Servo Type 150 Power Feed Parts



					icai-online.com
				







__





						Homepage
					

H&W Machine Repair and RebuildingSpecializing in Bridgeport Milling Machine Parts and Repairs Machine Parts and Accessories Link Services Link Machine Sales Link Since 1982 H&W Machine Repair & Rebuilding has been providing machinery sales, repairs, rebuilds, and parts for the metalworking...




					www.machinerypartsdepot.com
				



Those are the people I have used.
The power feeds come with shims for the various parts.  They need to be set up correctly to work correctly and not get damaged.  Jeff, I can help you with that project if you want, I installed a Servo power feed on my Millrite X axis, a fit it was never designed for:








						Millrite Power Feed Install
					

Long post, warning...  Here are the pics of the Servo power feed install:          Got this old power feed for free, and decided to adapt it to my Millrite.  Took it apart, cleaned it up, replaced some bearings and the switch/circuit breaker which had a broken toggle, lubed everything, and put...

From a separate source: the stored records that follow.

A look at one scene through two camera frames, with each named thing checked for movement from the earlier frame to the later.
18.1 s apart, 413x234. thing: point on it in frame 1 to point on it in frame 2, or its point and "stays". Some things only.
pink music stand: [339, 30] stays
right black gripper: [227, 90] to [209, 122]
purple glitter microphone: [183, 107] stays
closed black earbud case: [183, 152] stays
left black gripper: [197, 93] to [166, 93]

					www.hobby-machinist.com


----------



## Cadillac (Feb 9, 2019)

The shims are to shim the dial so when you tighten the end nut it doesn't lock the Assy. Like what it sounds like it's doing. What was wrong with the servo brand that your replacing it. They do sell parts and are very reasonable.  The difference between drives is durability and torque they produce.


----------



## Janderso (Feb 9, 2019)

Bob Korves said:


> __
> 
> 
> 
> ...


Bob,
This is not like anything you have seen. I know you could help and yes, I’ll take you up on your offer.
The support that comes with the unit will not work. I need to use the one that came with the mill. There is an extension that screws on the lead screw. I took photos and sent them to Matt at PM. He had never seen this set up before.
This will take some finesse.
I’ll take pics on Monday.
I won’t use it out of fear of damaging it.
We are close to a correct fit.
You gonna do the scraping class?
Thanks Bob.


----------



## Janderso (Feb 9, 2019)

Cadillac said:


> The shims are to shim the dial so when you tighten the end nut it doesn't lock the Assy. Like what it sounds like it's doing. What was wrong with the servo brand that your replacing it. They do sell parts and are very reasonable.  The difference between drives is durability and torque they produce.

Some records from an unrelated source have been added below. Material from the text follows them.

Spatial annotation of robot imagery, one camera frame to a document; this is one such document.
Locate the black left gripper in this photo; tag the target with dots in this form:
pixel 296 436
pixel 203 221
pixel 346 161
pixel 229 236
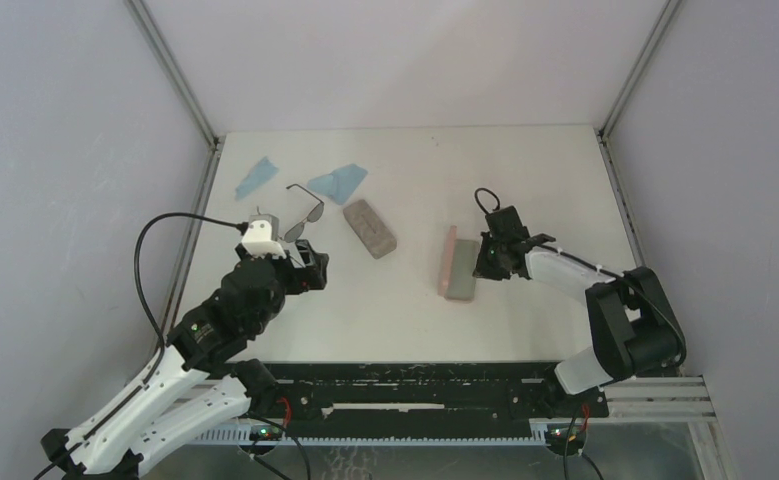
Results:
pixel 311 269

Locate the small light blue cloth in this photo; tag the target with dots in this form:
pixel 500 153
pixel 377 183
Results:
pixel 261 173

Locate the aluminium frame post left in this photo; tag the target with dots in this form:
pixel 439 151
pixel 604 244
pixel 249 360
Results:
pixel 142 14

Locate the aluminium frame post right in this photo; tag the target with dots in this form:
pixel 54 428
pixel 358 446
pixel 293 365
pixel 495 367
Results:
pixel 649 49

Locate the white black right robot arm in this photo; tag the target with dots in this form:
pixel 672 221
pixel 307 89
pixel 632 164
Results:
pixel 632 325

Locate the light blue cleaning cloth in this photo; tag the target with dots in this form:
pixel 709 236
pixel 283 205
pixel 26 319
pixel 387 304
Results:
pixel 340 184

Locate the aluminium frame post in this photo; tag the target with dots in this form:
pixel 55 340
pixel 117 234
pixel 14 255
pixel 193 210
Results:
pixel 142 14
pixel 649 49

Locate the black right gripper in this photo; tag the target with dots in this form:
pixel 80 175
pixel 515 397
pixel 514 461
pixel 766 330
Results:
pixel 492 252

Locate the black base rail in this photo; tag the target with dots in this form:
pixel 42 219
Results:
pixel 420 401

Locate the grey marbled glasses case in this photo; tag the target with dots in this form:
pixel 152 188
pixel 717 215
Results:
pixel 370 229

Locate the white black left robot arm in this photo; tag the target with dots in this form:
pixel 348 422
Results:
pixel 191 385

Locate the pink glasses case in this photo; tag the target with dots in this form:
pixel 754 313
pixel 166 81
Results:
pixel 456 280

The Servo, had missing parts and the bearing was shot. It worked but it was ugly.
I didn’t buy the low end, I chose middle of the road. The Servo brand was over $800 vs a more comfortable $325
The dial is locking up, yep you got it.
Thanks


----------



## Cadillac (Feb 9, 2019)

The table side of dial should have a shoulder on it. The shoulder is probably thinner than the dial so you will need to shim whatever thicknes from the dial shoulder to the back of the bevel gear. shims are also there for gear mess have you checked that.


----------



## Bob Korves (Feb 9, 2019)

Cadillac said:


> shims are also there for gear mess have you checked that.

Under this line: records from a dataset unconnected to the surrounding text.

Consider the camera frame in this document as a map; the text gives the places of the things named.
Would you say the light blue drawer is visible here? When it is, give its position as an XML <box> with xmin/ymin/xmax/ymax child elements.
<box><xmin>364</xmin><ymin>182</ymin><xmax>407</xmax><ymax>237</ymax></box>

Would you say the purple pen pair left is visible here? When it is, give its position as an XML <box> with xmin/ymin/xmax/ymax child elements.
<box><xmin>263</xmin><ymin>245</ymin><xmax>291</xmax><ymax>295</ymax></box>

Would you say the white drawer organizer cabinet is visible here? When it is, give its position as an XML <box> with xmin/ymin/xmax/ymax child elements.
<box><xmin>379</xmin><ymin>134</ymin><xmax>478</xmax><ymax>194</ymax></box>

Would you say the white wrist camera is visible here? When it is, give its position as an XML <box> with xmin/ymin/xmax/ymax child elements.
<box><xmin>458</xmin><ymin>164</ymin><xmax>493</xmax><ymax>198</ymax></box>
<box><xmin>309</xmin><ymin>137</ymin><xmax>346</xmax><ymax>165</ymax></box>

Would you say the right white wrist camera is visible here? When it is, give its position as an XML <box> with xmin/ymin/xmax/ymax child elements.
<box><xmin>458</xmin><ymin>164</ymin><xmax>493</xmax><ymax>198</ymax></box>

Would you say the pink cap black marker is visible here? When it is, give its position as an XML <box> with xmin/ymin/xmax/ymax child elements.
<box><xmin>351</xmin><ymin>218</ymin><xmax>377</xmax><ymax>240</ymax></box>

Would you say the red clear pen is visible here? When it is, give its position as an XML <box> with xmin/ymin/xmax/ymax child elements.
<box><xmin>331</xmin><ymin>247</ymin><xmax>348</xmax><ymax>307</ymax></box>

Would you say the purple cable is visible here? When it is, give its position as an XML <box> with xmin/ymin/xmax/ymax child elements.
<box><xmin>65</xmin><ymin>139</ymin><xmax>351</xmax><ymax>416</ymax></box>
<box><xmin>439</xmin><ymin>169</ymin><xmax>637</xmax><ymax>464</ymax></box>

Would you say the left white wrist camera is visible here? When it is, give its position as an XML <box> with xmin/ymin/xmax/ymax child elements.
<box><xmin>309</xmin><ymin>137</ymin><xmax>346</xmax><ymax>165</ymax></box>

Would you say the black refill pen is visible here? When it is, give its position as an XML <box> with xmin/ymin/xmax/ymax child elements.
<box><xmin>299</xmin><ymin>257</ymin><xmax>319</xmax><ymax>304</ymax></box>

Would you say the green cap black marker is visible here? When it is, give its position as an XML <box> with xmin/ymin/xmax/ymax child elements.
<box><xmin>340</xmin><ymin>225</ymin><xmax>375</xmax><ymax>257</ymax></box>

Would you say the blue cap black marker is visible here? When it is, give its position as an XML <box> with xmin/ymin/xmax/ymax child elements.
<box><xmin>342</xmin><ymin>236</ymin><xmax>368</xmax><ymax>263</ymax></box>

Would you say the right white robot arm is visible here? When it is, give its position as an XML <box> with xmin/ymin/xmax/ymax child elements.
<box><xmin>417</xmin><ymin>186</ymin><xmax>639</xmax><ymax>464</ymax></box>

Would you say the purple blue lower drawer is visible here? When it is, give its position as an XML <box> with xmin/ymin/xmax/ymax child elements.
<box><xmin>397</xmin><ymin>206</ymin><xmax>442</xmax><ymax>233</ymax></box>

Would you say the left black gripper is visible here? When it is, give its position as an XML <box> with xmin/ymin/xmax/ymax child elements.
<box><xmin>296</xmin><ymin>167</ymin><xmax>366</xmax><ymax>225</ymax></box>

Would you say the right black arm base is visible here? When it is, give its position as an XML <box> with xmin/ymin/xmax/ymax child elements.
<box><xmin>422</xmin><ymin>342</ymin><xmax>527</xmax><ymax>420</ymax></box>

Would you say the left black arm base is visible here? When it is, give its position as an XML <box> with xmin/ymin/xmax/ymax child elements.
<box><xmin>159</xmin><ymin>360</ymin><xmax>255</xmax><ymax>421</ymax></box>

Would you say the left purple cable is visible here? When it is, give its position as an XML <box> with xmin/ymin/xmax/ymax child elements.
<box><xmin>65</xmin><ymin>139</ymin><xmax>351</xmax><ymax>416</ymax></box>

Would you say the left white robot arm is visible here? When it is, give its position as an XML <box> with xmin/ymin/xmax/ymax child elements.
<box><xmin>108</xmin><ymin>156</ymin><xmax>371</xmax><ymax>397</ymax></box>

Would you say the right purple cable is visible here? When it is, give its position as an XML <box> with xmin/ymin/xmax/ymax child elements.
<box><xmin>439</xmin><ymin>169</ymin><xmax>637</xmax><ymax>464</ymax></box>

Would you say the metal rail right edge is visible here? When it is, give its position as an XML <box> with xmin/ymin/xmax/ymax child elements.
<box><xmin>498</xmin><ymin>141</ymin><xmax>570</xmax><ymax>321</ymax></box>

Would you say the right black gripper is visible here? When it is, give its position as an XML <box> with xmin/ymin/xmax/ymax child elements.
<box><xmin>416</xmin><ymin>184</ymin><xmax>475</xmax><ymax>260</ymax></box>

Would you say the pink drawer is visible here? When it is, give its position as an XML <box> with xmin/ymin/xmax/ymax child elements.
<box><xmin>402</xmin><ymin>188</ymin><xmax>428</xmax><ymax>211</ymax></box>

Jeff, the bevel gear fit and all the end plays and preloads matter!  They need to be correct.  In my shop I have the information of how to do it.  It is also probably somewhere in the links I sent you above.  Do not guess about the fits, and you will need to have some good method of stopping the end thrust of the bevel gear toward the table handle.


----------



## Janderso (Feb 9, 2019)

I don’t know what to look for. If I back off the locking screw all works fine. Regarding gear mesh? It sounds quiet, no slip, moves both directions perfectly. The rapid feature works as designed. When you say, “gear mesh, have you checked that?”
I have no idea what to check, it’s assembled, not slipping.
The reason I say the brass geared prose cone part is too long, is because I have limited travel on the lead screw nut.
I can’t use the support that is supplied. The lead screw is too long.
This mill has extended supports for some reason. It makes the out of the box power feeds a custom fit. The lead screw will not allow for a standard install. In fact, there is a lead screw extension that was installed when I bought it. The Servo brand power feed is very similar to my replacement.
This is not your usual clone install.
See pic.


----------



## Janderso (Feb 9, 2019)

Bob,
I’m done. I won’t go any further until we get together.
I bow to your guidance sir.
Thank you!
Jeff


----------



## Bob Korves (Feb 9, 2019)

There needs to be a specific amount of play between the two gears, with them mounted solidly in that position.  It must be done correctly.


----------